● **What you will do**
Using the material below, return exactly the lines between the one holding "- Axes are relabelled" and the one holding "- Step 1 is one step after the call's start", inclusive, and no others.

● **Available data**

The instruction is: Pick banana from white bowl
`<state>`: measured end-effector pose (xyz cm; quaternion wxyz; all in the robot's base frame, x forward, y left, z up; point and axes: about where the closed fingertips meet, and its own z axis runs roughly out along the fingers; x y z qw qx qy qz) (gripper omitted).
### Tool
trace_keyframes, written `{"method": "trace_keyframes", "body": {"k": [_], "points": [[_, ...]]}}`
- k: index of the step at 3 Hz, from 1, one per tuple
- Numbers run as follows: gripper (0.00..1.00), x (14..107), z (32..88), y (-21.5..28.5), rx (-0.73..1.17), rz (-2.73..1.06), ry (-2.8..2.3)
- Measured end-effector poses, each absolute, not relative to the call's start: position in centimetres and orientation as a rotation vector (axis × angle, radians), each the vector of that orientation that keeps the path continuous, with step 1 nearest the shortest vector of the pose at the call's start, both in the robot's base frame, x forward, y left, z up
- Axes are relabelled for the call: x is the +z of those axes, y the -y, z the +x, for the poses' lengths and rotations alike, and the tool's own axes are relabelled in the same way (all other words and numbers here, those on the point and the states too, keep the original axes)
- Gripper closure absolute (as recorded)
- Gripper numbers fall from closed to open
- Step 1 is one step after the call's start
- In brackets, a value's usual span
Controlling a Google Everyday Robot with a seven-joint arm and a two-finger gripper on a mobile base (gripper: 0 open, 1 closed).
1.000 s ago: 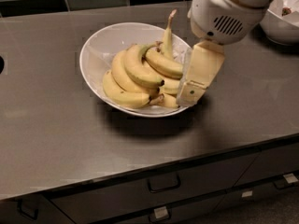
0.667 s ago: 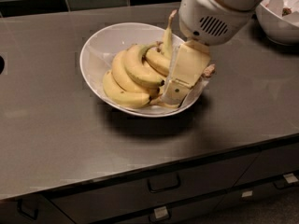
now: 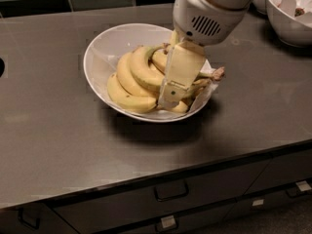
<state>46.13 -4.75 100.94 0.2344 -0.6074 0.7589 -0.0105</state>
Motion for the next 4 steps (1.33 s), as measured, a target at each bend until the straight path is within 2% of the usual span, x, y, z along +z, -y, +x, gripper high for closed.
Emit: {"method": "trace_keyframes", "body": {"k": [1, 2, 3, 4], "points": [[0.00, 100.0, 47.0, 3.6, -0.015, -1.696, -2.119], [0.19, 99.2, 47.5, 3.7, -0.024, -1.687, -2.175], [0.41, 98.7, 48.1, 4.7, -0.033, -1.633, -2.232], [0.49, 98.3, 48.4, 4.6, -0.031, -1.631, -2.250]]}}
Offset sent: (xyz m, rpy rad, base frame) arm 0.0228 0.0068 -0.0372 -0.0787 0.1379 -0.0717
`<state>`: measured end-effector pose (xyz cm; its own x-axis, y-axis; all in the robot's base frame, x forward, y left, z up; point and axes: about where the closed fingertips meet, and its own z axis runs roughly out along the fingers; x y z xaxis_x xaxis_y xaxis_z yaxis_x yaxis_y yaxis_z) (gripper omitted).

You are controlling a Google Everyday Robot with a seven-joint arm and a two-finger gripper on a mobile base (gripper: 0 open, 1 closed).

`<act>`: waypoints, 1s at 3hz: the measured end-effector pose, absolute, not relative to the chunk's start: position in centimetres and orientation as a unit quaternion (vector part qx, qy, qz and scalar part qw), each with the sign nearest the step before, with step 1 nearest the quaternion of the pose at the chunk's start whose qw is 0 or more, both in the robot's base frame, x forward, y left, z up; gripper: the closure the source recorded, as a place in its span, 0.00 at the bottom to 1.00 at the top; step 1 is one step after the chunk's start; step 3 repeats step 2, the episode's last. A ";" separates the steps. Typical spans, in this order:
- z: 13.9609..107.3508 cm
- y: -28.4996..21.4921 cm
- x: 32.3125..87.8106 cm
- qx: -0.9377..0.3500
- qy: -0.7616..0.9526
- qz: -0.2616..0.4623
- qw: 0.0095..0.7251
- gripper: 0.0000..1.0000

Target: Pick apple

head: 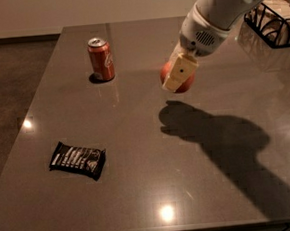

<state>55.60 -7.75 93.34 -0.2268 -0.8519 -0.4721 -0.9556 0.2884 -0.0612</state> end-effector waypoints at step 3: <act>97.0 -7.2 55.3 -0.598 0.755 0.134 0.233 1.00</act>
Offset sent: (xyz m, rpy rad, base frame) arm -0.0031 0.0034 0.0292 0.0318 -0.0175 0.0372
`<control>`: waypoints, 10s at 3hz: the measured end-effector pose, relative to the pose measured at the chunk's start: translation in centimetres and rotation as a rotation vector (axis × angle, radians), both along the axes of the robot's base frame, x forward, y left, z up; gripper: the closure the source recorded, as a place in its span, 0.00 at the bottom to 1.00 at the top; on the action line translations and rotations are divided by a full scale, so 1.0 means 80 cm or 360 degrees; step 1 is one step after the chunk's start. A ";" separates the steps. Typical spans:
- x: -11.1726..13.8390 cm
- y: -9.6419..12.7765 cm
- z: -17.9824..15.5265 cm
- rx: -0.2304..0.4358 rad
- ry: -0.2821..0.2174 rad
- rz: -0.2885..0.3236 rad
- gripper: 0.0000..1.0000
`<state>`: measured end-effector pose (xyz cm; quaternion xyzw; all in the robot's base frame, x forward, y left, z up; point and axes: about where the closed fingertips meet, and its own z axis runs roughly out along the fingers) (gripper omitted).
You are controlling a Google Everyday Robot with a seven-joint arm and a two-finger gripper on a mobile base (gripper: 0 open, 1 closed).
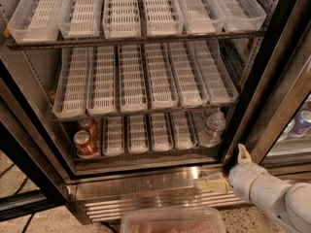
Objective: Pick water bottle from bottom shelf of fridge
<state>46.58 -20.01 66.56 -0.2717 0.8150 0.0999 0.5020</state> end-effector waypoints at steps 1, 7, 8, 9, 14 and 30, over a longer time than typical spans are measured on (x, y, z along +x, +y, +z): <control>0.025 -0.004 -0.005 0.0030 -0.0171 -0.0105 0.00; 0.088 0.013 -0.013 0.0113 -0.0613 -0.0376 0.00; 0.088 0.014 -0.013 0.0113 -0.0613 -0.0376 0.13; 0.088 0.014 -0.013 0.0113 -0.0613 -0.0376 0.19; 0.110 -0.012 -0.024 0.0046 -0.0623 -0.0484 0.16; 0.220 -0.054 -0.046 -0.0095 -0.0779 -0.0730 0.68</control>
Offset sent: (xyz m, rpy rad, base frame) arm 0.0551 0.0005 -0.0064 0.0533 -0.3397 -0.1720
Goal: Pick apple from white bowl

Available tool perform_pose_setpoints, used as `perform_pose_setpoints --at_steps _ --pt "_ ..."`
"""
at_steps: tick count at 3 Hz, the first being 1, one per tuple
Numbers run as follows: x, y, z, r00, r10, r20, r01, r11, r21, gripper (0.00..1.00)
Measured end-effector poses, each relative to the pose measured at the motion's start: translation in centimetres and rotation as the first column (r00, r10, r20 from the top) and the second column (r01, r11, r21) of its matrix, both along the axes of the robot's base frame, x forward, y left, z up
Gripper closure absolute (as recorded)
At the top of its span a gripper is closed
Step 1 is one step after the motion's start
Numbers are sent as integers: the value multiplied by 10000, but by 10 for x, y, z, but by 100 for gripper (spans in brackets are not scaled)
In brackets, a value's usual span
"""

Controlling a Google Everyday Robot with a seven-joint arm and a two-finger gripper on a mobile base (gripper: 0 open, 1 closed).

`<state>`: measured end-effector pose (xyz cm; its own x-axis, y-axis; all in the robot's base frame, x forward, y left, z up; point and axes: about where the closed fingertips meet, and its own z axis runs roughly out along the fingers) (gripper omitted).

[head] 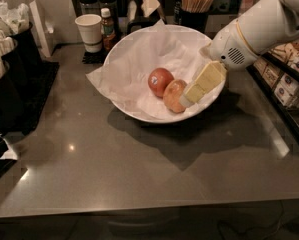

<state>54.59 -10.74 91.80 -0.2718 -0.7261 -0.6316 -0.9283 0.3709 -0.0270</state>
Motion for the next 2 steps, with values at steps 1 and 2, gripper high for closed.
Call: perform_pose_setpoints --at_steps 1,2 --pt "1 23 -31 9968 233 -769 -203 9990 389 0" --pt "1 23 -32 9966 238 -794 -207 9990 396 18"
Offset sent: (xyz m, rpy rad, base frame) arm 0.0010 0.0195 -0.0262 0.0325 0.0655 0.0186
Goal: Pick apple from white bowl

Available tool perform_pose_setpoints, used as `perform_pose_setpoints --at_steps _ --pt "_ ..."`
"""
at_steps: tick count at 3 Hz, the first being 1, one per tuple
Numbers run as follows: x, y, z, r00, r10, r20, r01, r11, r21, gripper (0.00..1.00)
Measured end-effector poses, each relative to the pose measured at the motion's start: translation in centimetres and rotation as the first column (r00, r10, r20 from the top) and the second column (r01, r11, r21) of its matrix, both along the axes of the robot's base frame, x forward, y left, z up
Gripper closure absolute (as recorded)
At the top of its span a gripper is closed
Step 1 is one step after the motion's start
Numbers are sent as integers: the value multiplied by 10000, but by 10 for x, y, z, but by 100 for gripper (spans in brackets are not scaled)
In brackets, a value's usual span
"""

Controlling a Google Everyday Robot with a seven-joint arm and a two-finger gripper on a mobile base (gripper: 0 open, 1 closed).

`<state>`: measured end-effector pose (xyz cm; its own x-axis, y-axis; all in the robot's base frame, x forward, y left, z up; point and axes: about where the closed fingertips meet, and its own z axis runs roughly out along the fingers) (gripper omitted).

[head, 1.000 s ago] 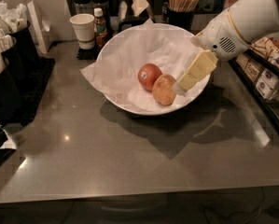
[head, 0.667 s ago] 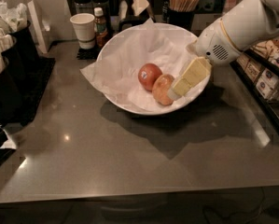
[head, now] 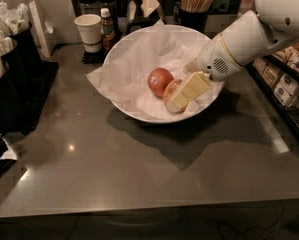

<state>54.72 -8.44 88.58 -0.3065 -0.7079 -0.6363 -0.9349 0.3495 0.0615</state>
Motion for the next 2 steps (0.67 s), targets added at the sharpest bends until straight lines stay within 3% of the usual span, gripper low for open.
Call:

● **Output below**
- Axes are relabelled for the call: x is the +z of those axes, y the -y, z the +x, for the poses' lengths and rotations alike, and the tool's own axes are relabelled in the same way (all other words and numbers here, those on the point and the states too, keep the original axes)
- Gripper closure absolute (as recorded)
- Gripper numbers fall from closed to open
- Step 1 is one step after the call's start

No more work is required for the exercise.